PROBLEM TO WORK ON: For the records below, the count of lines that hold "grey" is required; give only that number.

Records excerpted from a collection:
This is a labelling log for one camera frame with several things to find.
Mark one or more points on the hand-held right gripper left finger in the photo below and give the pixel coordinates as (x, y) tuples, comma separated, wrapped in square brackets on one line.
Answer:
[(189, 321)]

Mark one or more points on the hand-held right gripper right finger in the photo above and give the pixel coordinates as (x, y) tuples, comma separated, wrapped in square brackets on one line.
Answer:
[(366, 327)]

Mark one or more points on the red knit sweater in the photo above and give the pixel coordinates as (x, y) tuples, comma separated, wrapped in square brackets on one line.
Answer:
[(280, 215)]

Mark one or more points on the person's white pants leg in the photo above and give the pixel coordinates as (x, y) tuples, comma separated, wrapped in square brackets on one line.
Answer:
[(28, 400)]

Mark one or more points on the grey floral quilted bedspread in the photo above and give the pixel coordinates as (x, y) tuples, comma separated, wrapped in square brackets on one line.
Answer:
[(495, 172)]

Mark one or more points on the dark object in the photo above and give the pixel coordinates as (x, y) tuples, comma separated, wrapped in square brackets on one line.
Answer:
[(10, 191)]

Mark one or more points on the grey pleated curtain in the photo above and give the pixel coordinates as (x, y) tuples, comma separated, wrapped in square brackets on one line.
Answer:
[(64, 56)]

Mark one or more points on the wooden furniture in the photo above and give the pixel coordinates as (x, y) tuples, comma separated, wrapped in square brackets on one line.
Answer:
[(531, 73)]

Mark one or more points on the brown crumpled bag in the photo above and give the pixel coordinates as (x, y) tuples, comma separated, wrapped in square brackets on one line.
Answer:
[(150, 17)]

* * *

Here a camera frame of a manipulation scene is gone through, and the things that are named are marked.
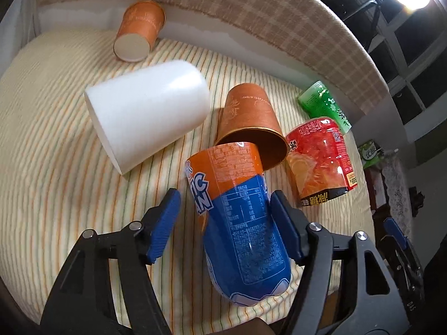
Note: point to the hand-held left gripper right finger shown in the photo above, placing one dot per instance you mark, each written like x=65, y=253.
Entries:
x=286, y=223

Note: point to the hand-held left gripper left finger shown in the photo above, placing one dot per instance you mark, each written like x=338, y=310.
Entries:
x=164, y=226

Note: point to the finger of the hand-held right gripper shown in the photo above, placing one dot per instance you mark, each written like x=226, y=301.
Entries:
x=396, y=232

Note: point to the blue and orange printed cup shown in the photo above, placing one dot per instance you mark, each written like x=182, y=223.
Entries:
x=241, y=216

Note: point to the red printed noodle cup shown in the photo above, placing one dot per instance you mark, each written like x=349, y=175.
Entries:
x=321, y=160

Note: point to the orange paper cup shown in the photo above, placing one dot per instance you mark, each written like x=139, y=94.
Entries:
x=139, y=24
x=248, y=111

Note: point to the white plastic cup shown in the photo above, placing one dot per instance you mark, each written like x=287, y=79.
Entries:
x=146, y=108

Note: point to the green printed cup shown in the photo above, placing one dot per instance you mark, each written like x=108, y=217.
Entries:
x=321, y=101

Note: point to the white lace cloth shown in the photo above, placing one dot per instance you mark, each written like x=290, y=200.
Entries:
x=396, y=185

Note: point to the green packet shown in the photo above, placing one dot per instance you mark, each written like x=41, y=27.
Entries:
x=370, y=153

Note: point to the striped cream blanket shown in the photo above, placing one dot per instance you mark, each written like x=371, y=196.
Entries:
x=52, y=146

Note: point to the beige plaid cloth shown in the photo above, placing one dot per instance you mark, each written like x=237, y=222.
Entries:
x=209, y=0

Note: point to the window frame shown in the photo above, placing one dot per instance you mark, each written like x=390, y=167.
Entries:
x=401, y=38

TASK RESULT: 2